(Recorded data)
========

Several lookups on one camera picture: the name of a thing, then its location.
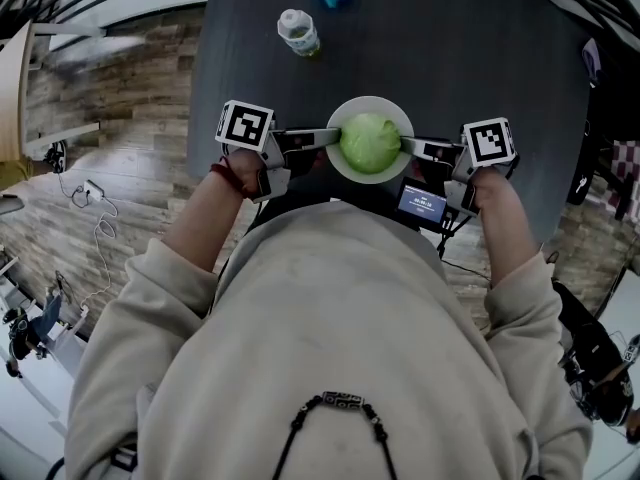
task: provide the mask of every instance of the black necklace
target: black necklace
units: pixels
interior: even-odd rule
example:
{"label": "black necklace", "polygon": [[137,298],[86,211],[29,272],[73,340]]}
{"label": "black necklace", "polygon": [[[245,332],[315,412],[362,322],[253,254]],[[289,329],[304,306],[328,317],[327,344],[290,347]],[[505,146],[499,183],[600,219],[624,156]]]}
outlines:
{"label": "black necklace", "polygon": [[389,447],[387,446],[387,438],[389,437],[389,434],[385,432],[384,427],[382,426],[382,421],[371,405],[365,403],[364,398],[361,396],[350,395],[349,393],[337,393],[335,391],[325,391],[322,393],[322,396],[316,395],[300,408],[295,419],[291,422],[291,432],[289,433],[289,438],[287,439],[284,449],[282,450],[282,454],[280,455],[276,472],[273,474],[273,480],[278,480],[280,478],[284,462],[287,460],[287,455],[289,455],[291,444],[293,443],[298,431],[302,428],[307,414],[320,404],[335,407],[337,409],[361,411],[364,413],[365,417],[373,426],[373,433],[376,441],[378,441],[382,446],[382,451],[384,452],[384,458],[387,462],[387,469],[389,470],[391,480],[398,480],[396,470],[393,467],[393,461],[391,460],[391,454],[389,453]]}

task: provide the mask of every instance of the small screen
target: small screen
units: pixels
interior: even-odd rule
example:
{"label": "small screen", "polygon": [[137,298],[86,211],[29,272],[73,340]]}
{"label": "small screen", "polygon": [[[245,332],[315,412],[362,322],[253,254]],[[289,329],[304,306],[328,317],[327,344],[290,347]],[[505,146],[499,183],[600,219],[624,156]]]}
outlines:
{"label": "small screen", "polygon": [[405,185],[398,209],[440,223],[446,206],[446,198]]}

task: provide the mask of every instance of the dark table
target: dark table
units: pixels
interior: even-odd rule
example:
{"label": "dark table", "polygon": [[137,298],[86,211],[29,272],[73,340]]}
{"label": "dark table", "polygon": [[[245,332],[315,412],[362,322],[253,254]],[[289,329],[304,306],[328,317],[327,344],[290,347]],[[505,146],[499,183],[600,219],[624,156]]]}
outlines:
{"label": "dark table", "polygon": [[[287,8],[314,18],[320,58],[296,56],[278,36]],[[230,99],[274,109],[279,127],[315,127],[351,98],[382,96],[407,113],[417,135],[451,138],[463,123],[502,116],[521,155],[513,184],[534,235],[547,240],[582,142],[587,39],[546,0],[352,0],[336,10],[322,0],[209,0],[193,77],[189,173],[202,177],[219,158],[214,134]],[[367,190],[331,166],[296,182],[336,197]]]}

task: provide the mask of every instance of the beige sweatshirt
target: beige sweatshirt
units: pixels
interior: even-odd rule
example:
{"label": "beige sweatshirt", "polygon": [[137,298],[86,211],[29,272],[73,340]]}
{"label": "beige sweatshirt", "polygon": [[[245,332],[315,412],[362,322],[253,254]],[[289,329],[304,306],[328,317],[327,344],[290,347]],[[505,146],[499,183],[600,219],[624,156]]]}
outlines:
{"label": "beige sweatshirt", "polygon": [[[291,421],[324,391],[371,403],[403,480],[582,475],[591,426],[557,366],[560,299],[540,256],[488,294],[486,339],[427,240],[344,203],[249,233],[208,317],[216,277],[161,242],[126,270],[73,392],[71,480],[101,478],[136,440],[134,478],[271,478]],[[361,414],[320,406],[282,478],[389,473]]]}

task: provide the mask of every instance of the cabbage
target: cabbage
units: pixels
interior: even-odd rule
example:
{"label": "cabbage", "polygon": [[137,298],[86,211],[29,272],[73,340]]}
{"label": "cabbage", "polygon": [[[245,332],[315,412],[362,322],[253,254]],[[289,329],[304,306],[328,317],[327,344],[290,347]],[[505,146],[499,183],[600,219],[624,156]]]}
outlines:
{"label": "cabbage", "polygon": [[394,162],[400,151],[400,133],[379,114],[358,114],[342,126],[340,150],[356,171],[376,174]]}

========

— WHAT THE TASK ASKS —
Print all the lines above exactly as they are, but without the pictures.

— EXERCISE RESPONSE —
Several lookups on one camera picture: the name of a thing, then its location.
task: provide the mask of every instance of the black necklace
target: black necklace
units: pixels
interior: even-odd rule
example:
{"label": "black necklace", "polygon": [[137,298],[86,211],[29,272],[73,340]]}
{"label": "black necklace", "polygon": [[[245,332],[315,412],[362,322],[253,254]],[[289,329],[304,306],[328,317],[327,344],[290,347]],[[505,146],[499,183],[600,219],[624,156]]]}
outlines:
{"label": "black necklace", "polygon": [[389,447],[387,446],[387,438],[389,437],[389,434],[385,432],[384,427],[382,426],[382,421],[371,405],[365,403],[364,398],[361,396],[350,395],[349,393],[337,393],[335,391],[325,391],[322,393],[322,396],[316,395],[300,408],[295,419],[291,422],[291,432],[289,433],[289,438],[287,439],[284,449],[282,450],[282,454],[280,455],[276,472],[273,474],[273,480],[278,480],[280,478],[284,462],[287,460],[287,455],[289,455],[291,444],[293,443],[298,431],[302,428],[307,414],[320,404],[335,407],[337,409],[361,411],[364,413],[365,417],[373,426],[373,433],[376,441],[378,441],[382,446],[382,451],[384,452],[384,458],[387,462],[387,469],[389,470],[391,480],[398,480],[396,470],[393,467],[393,461],[391,460],[391,454],[389,453]]}

task: provide the mask of every instance of the small screen
target: small screen
units: pixels
interior: even-odd rule
example:
{"label": "small screen", "polygon": [[137,298],[86,211],[29,272],[73,340]]}
{"label": "small screen", "polygon": [[[245,332],[315,412],[362,322],[253,254]],[[289,329],[304,306],[328,317],[327,344],[290,347]],[[505,146],[499,183],[600,219],[624,156]]]}
outlines:
{"label": "small screen", "polygon": [[405,185],[398,209],[440,223],[446,206],[446,198]]}

task: provide the mask of every instance of the dark table
target: dark table
units: pixels
interior: even-odd rule
example:
{"label": "dark table", "polygon": [[137,298],[86,211],[29,272],[73,340]]}
{"label": "dark table", "polygon": [[[245,332],[315,412],[362,322],[253,254]],[[289,329],[304,306],[328,317],[327,344],[290,347]],[[505,146],[499,183],[600,219],[624,156]]]}
outlines:
{"label": "dark table", "polygon": [[[287,8],[314,18],[320,58],[296,56],[278,36]],[[230,99],[274,109],[279,127],[315,127],[351,98],[382,96],[407,113],[417,135],[451,138],[463,123],[502,116],[521,155],[513,184],[534,235],[547,240],[582,142],[587,39],[546,0],[352,0],[336,10],[322,0],[209,0],[193,77],[189,173],[202,177],[219,158],[214,134]],[[367,190],[331,166],[296,182],[336,197]]]}

task: provide the mask of every instance of the beige sweatshirt
target: beige sweatshirt
units: pixels
interior: even-odd rule
example:
{"label": "beige sweatshirt", "polygon": [[137,298],[86,211],[29,272],[73,340]]}
{"label": "beige sweatshirt", "polygon": [[[245,332],[315,412],[362,322],[253,254]],[[289,329],[304,306],[328,317],[327,344],[290,347]],[[505,146],[499,183],[600,219],[624,156]]]}
outlines:
{"label": "beige sweatshirt", "polygon": [[[291,421],[324,391],[371,403],[403,480],[582,475],[591,426],[557,366],[560,299],[540,256],[488,294],[486,339],[427,240],[344,203],[249,233],[208,317],[216,277],[161,242],[126,270],[73,392],[71,480],[101,478],[136,440],[134,478],[271,478]],[[361,414],[320,406],[282,478],[389,473]]]}

task: provide the mask of every instance of the cabbage
target: cabbage
units: pixels
interior: even-odd rule
example:
{"label": "cabbage", "polygon": [[137,298],[86,211],[29,272],[73,340]]}
{"label": "cabbage", "polygon": [[[245,332],[315,412],[362,322],[253,254]],[[289,329],[304,306],[328,317],[327,344],[290,347]],[[505,146],[499,183],[600,219],[624,156]]]}
outlines:
{"label": "cabbage", "polygon": [[394,162],[400,151],[400,133],[379,114],[358,114],[342,126],[340,150],[356,171],[376,174]]}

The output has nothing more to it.